BEGIN Dataset extract

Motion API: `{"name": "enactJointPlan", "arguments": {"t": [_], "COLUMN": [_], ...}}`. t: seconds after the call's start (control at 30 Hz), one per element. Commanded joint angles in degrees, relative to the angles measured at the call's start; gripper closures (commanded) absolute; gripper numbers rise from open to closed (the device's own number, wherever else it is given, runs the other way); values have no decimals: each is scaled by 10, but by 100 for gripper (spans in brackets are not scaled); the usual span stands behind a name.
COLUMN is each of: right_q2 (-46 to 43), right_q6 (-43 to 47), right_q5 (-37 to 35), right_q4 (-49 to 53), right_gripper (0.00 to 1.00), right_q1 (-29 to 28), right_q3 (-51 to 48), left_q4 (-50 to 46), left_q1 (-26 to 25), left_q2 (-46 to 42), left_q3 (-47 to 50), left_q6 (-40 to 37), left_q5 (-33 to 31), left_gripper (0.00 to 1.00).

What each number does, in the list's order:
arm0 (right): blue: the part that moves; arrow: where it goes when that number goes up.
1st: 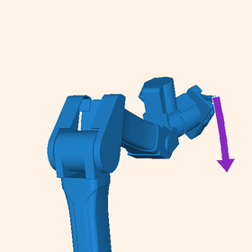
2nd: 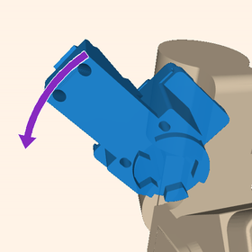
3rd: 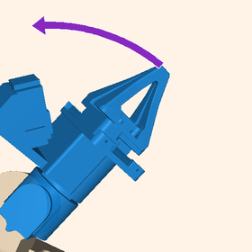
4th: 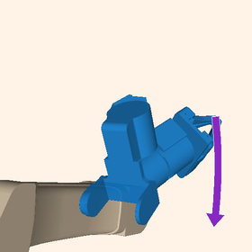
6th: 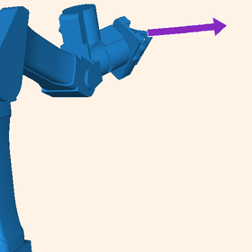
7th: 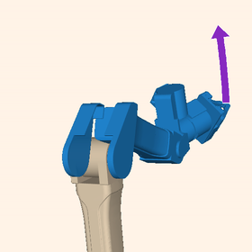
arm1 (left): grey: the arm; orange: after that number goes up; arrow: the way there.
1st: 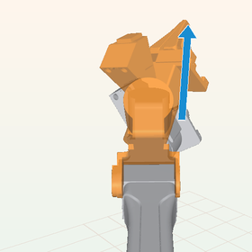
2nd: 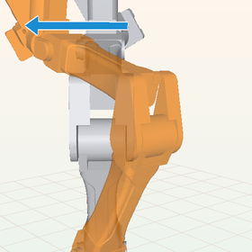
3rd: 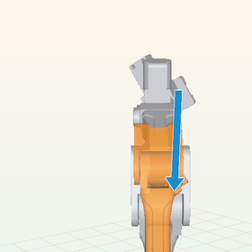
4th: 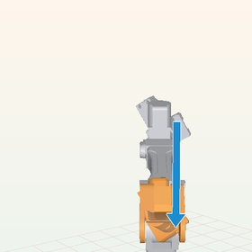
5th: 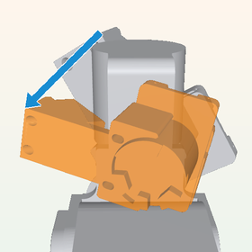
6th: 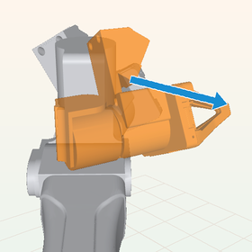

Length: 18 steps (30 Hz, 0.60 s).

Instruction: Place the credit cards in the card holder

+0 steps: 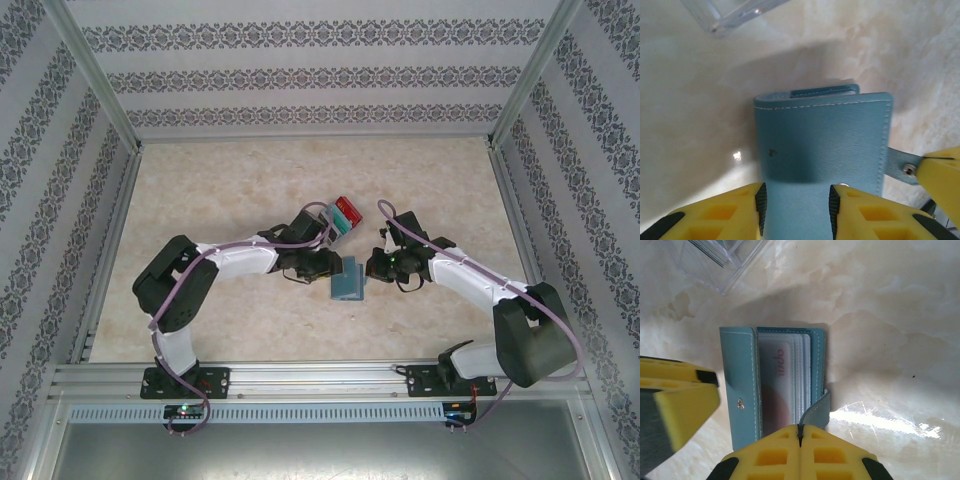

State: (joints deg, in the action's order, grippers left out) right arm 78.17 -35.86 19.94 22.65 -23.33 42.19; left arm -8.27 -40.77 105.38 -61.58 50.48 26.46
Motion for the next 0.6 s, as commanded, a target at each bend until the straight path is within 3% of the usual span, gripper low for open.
{"name": "enactJointPlan", "arguments": {"t": [0.0, 0.4, 0.57], "right_q2": [9, 41, -6], "right_q6": [-5, -17, -19], "right_q5": [24, 42, 2], "right_q4": [-10, -27, -20], "right_gripper": [98, 98, 99], "right_q1": [7, -10, 6], "right_q3": [7, 19, 0], "left_q4": [-13, -51, -59], "left_q1": [-13, -28, -32], "left_q2": [16, 59, 64], "left_q3": [-22, -51, -56], "left_q6": [-11, -20, -25], "left_q5": [7, -20, -25], "left_gripper": [63, 69, 71]}}
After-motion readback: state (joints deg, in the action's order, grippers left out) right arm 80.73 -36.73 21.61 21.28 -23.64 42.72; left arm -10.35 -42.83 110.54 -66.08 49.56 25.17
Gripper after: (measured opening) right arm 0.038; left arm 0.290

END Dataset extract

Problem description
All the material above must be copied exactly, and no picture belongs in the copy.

Solution
Motion API: `{"name": "enactJointPlan", "arguments": {"t": [_], "COLUMN": [_], ...}}`. t: seconds after the call's start (control at 30 Hz), one per element. Commanded joint angles in degrees, relative to the angles measured at the call's start; gripper closures (commanded) absolute; gripper numbers rise from open to closed (the device's own number, wherever else it is given, runs the other way); values have no decimals: each is scaled by 10, but by 100 for gripper (spans in brackets are not scaled); the usual span stands behind a name.
COLUMN is each of: right_q2 (-46 to 43), right_q6 (-43 to 47), right_q5 (-37 to 35), right_q4 (-49 to 53), right_gripper (0.00 to 1.00), right_q1 (-29 to 28), right_q3 (-51 to 48), left_q4 (-50 to 46), left_q1 (-26 to 25), left_q2 (-46 to 42), left_q3 (-47 to 50), left_q6 (-40 to 37), left_q5 (-33 to 31), left_gripper (0.00 to 1.00).

What each number does, in the list's order:
arm0 (right): blue: the part that moves; arrow: where it goes when that number goes up.
1st: 
2nd: 
3rd: 
4th: 
6th: 
7th: 
arm1 (left): grey: the arm; orange: after that number goes up; arrow: the way there.
1st: 
2nd: 
3rd: 
4th: 
5th: 
6th: 

Length: 18 steps (30 Hz, 0.60 s).

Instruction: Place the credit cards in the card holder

+0 steps: 

State: (joints deg, in the action's order, grippers left out) right arm 78.17 -35.86 19.94 22.65 -23.33 42.19; left arm -8.27 -40.77 105.38 -61.58 50.48 26.46
Motion for the next 0.6 s, as commanded, a target at each bend until the straight path is within 3% of the usual span, gripper low for open.
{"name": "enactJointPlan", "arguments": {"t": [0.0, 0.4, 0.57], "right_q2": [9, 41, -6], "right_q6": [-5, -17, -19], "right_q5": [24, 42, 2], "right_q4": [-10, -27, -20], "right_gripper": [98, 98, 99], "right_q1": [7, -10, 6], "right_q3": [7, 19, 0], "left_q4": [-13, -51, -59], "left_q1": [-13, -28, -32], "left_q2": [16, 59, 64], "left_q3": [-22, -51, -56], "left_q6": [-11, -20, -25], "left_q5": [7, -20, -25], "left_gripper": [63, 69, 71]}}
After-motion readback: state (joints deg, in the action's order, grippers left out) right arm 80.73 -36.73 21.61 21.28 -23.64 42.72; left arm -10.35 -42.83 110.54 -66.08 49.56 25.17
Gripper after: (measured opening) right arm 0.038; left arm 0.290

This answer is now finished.